Note that, comparing the two paragraphs above:
- The context is different; one test and many samples versus many tests and one sample.
- The denominator for computing the type I error probability is clearly different from the denominator for computing the FDR. The numerators are similar in a way, but have a different context.
The FDR tells you that, if you perform many tests on the same sample and you find 1000 discoveries (i.e. rejections of $H_0$) then with an FDR of 0.38 you will have $0.38 \times 1000$ false discoveries.
Best Answer
There are two p-values of interest. The critical p-value, also known as the $\alpha$-level or significance level, is decided and fixed before the study / analysis is performed. This critical p-value is in fact the probability of Type I error. Your examples are talking about the critical p-value, and I agree with those who are saying they are incorrect or at least misleading, because in common usage "the p-value" refers to the next type of p-value.
The observed p-value, or calculated p-value, is calculated as part of a statistical test. The observed p-value is the probability under the null hypothesis of observing data that leads to a test statistic as or more extreme than the test statistic actually observed in the experiment. The definition of "extreme" varies depending on your test, e.g. one-sided versus two-sided. The common usage of the phrase "the p-value" usually refers to the observed p-value.
We reject the null hypothesis if the observed p-value is less than or equal to the critical p-value. This is because, under the null hypothesis, the observed p-value is uniformly distributed on $[0,1]$. Thus the probability that we reject the null when in fact the null is true is equal to the critical p-value.

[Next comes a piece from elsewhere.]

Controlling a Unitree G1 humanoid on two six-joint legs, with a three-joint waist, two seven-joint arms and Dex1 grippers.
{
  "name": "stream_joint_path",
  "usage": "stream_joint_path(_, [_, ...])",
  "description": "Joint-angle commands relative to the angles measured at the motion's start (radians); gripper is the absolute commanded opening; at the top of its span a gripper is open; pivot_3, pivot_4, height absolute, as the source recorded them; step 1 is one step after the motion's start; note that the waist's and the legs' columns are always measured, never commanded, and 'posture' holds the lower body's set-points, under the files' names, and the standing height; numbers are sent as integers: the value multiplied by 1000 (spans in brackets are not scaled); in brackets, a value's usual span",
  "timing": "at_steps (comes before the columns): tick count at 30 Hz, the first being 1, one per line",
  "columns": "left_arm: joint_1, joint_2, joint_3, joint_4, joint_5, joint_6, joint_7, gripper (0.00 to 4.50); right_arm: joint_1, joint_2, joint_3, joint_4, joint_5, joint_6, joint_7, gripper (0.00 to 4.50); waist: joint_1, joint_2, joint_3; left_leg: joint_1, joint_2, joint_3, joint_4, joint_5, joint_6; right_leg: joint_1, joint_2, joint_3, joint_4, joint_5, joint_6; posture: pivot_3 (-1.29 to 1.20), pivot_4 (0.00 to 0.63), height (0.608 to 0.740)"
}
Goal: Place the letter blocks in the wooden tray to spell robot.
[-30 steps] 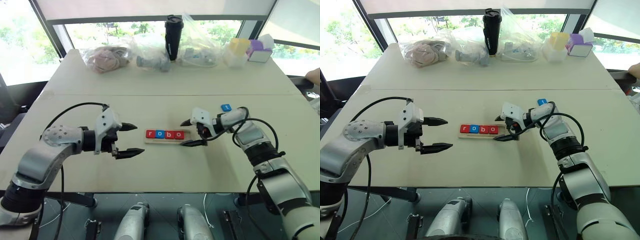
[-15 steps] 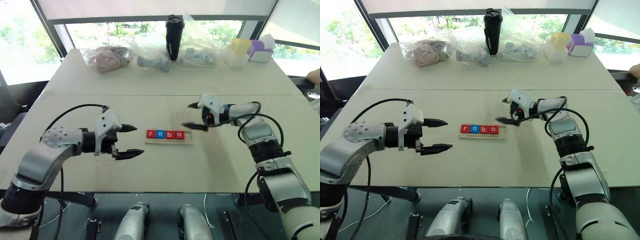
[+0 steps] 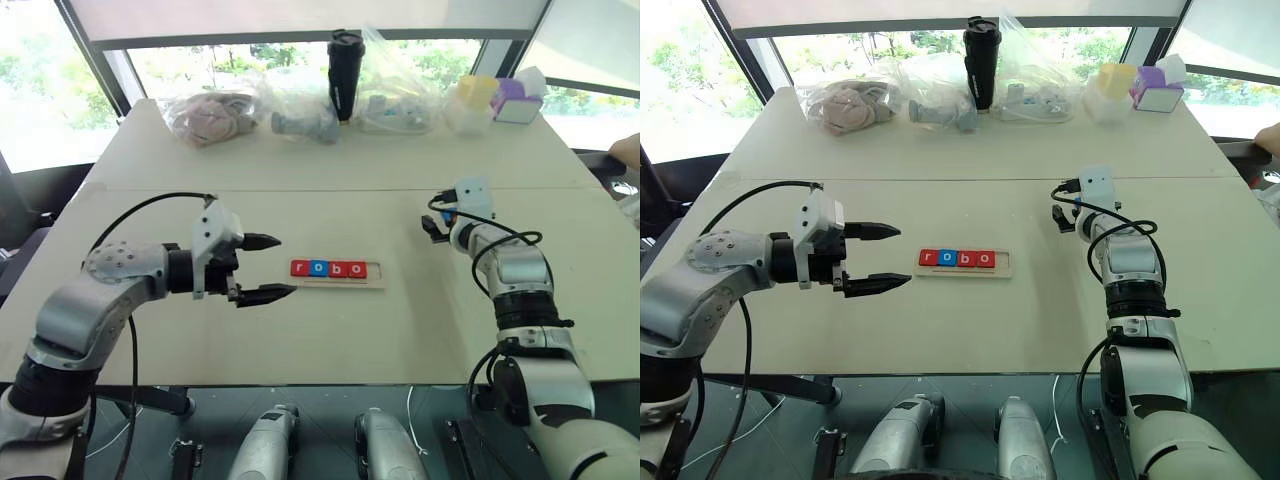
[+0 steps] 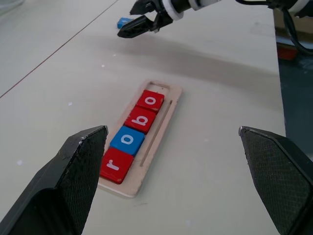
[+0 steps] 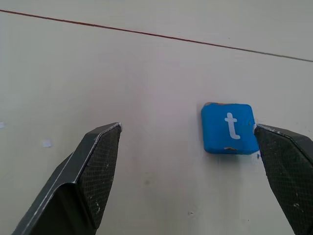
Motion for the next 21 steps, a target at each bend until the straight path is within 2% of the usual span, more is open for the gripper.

Edit: The full section in [1] is talking about the observed p-values, but the one line you quoted only makes sense when talking about the critical p-value. If you were to force it to be about observed p-values and be correct, it would be something like "It is the probability of a new, identical study wrongly rejecting the null hypothesis if you set your alpha-level equal to it." Strictly speaking, once you've done your analysis, the probability of wrongly rejecting the null hypothesis is either 0 or 1, depending on whether or not the null hypothesis is true and whether or not you rejected it!